Rowing club from Northern Ireland

Queen's University Belfast Boat Club (QUBBC) is the boat club of Queen's University Belfast in Belfast, Northern Ireland. It is based on the River Lagan in the Stranmillis area of the city, about 10 minutes' walk from the university.

== History ==
=== 1931–1951 ===
The Queen's University of Belfast Boat Club was founded in 1931, due to the work of four founding members: J.W. Rigby, D.B. McNeill, F. Maunsell and J.F. Doggart. Towards the end of January 1932 the newly formed club signed an agreement with Belfast Commercial Boat Club for accommodation that was its home until 1951. Membership rose from a dozen or so in 1932 to a maximum of 65 by 1937.
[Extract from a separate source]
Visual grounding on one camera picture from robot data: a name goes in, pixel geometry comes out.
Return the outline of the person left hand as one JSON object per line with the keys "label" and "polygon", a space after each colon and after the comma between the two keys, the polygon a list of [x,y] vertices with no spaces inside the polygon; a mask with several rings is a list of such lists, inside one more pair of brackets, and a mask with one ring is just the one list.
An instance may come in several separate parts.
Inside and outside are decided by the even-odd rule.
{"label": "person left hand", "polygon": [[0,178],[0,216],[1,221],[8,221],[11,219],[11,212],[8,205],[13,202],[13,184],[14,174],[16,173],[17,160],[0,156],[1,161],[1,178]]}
The club competed regularly in regattas in Ireland and Scotland. Rowing was maintained at a low level throughout the war years; however, after the war the club really started making an impact, and under the vigorous captaincy of F.J. Boyle (1944/45), it won the Wylie Cup (Irish University Championships) for the first time. Success continued under H.F. Jackson in 1945/46 when the club retained the Wylie Cup, and next year went to Henley Royal Regatta for the first time. In 1947 a Queen's four won the Metropolitan Challenge Cup (the 'Blue Riband' of Irish Four rowing) and many other trophies.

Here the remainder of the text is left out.